Roberts, it should be noted, is not an expert at any of this. He’s a political huckster, a professional front man, and a well-enumerated one, trained up through the wingnut welfare network with considerable work with conservative American Catholicism, which is certainly a collision of two of the worst possible universes. He was a chronic election denier in 2020 before setting out to help design and sell Project 2025, the conservative game plan of which the current president, of course, knew nothing.

In September of 2024, Roberts was scheduled to release a book of his ideas for this Second American Revolution of his, but the heat rising around Project 2025 caused him to delay publication until after the election. And, whoo doggies, the book was a doozy. It proposed to “burn down” any institutions that inconvenienced the country’s rising conservative oligarchy, including 80 percent of all Catholic universities. Colin Dickey teed up Roberts and his book in The New Republic, at the same time reckoning with the danger of propping up its authoritarian ideas with gobs of private money:

Even though it now seems likely Roberts’s book itself is being pushed to the side, he and his allies are still annoyingly dangerous. Not least because people who are within striking distance of power have endorsed their message: Trump’s running mate, JD Vance, wrote the book’s foreword. That message, Dawn’s Early Light nakedly reveals, is how the right plans to use paranoid, Stalinist tactics to remake the country in its preferred image.

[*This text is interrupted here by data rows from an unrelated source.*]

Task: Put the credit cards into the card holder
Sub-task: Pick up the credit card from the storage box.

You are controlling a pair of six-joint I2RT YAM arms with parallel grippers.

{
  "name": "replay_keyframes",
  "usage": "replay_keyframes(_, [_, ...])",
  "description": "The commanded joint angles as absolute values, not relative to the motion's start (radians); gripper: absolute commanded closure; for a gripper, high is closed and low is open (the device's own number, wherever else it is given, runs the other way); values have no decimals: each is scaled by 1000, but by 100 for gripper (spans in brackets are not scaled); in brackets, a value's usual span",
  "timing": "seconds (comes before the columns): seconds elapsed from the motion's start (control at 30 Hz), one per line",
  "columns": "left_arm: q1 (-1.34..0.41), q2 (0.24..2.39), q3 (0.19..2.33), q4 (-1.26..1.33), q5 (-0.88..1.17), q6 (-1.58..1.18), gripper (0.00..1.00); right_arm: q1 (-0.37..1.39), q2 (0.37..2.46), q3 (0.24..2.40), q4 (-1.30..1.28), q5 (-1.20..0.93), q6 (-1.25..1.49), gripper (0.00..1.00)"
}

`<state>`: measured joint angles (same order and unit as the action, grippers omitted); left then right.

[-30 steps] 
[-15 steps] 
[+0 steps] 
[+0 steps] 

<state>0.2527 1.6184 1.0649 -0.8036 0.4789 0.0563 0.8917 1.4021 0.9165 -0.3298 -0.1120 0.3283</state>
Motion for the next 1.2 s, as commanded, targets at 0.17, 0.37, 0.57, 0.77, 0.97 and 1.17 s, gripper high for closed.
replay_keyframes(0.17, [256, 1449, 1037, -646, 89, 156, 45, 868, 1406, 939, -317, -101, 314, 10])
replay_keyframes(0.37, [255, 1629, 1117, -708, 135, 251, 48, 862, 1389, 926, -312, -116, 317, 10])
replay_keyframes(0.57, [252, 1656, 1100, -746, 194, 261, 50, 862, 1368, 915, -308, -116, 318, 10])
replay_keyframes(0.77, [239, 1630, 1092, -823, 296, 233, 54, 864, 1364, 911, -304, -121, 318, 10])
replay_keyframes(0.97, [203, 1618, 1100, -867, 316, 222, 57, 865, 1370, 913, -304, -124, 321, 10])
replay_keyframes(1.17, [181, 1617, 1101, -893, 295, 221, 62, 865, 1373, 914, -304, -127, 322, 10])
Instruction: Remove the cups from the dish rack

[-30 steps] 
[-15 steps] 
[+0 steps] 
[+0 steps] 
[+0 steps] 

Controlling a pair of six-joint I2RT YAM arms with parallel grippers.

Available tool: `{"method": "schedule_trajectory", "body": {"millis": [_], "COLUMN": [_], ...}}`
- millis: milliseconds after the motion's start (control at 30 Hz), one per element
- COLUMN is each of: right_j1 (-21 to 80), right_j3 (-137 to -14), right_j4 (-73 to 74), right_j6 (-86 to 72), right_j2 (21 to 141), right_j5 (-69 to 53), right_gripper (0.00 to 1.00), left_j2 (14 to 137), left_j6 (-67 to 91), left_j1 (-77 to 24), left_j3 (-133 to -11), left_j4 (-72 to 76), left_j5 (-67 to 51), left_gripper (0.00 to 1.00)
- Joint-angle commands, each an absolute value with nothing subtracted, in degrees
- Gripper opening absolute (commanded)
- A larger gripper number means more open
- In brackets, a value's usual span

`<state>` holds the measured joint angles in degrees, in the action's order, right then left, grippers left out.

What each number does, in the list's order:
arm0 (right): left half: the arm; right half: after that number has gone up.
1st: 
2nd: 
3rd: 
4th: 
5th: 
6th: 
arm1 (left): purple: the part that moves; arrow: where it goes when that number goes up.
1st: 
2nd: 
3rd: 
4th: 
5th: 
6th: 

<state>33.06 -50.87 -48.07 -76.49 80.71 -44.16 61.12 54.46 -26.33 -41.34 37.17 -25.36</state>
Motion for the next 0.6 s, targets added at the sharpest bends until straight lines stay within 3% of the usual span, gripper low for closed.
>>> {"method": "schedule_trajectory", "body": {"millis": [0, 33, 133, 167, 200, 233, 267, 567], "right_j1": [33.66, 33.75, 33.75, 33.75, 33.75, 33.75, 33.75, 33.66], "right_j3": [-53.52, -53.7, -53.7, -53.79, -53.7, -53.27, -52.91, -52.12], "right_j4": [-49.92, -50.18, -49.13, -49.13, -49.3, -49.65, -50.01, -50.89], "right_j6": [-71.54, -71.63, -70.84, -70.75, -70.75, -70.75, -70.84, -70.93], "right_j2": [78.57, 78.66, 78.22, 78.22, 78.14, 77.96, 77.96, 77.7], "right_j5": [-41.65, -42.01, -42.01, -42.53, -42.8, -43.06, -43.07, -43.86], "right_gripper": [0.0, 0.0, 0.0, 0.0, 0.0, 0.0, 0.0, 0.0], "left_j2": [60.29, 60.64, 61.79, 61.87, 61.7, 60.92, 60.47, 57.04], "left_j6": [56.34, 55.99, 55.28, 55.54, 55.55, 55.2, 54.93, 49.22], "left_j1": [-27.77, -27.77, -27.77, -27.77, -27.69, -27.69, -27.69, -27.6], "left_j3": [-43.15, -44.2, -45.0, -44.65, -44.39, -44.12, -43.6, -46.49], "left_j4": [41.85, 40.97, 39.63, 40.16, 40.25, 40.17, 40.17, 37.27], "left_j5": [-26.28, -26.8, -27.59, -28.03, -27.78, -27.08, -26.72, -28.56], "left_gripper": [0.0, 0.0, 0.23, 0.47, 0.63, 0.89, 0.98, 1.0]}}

The country, it seems, is going all to hell, and Roberts has a good idea who’s been fashioning the handbasket:

“...pantsuited girlboss advertising executives, Skittle-haired they/them activists, soy-faced pajama-clad work-from-home HR apparatchiks, Adderall-addicted dog mom diversity consultants, nasally voiced Ivy League regulatory lawyers, obese George Soros-funded police abolitionist district attorneys, [and] hipster trust fund socialists.”

As George Washington learned at Valley Forge, a revolution depends on a good stockpile of adjectives.

“The frontier is dangerous,” he tells us. “It is majestic yet simple. It is imposing yet liberating. It is, in short, the most American thing there is.” Having given up on most American institutions, believing them incapable of reform, he advocates the breakdown of our contemporary American society in the hopes that the nuclear family, the church, and Smith & Wesson will rise up in its place. “Americans are inherently dangerous,” he crows, “and violent to tyrants relative to our sister civilizations. … A European, even an Australian, may be civilized, but an American is a dangerous creature."

Guy makes almost $700,000 a year at a desk in Washington and he thinks he’s Ethan Edwards. We are truly in the hands of the madmen.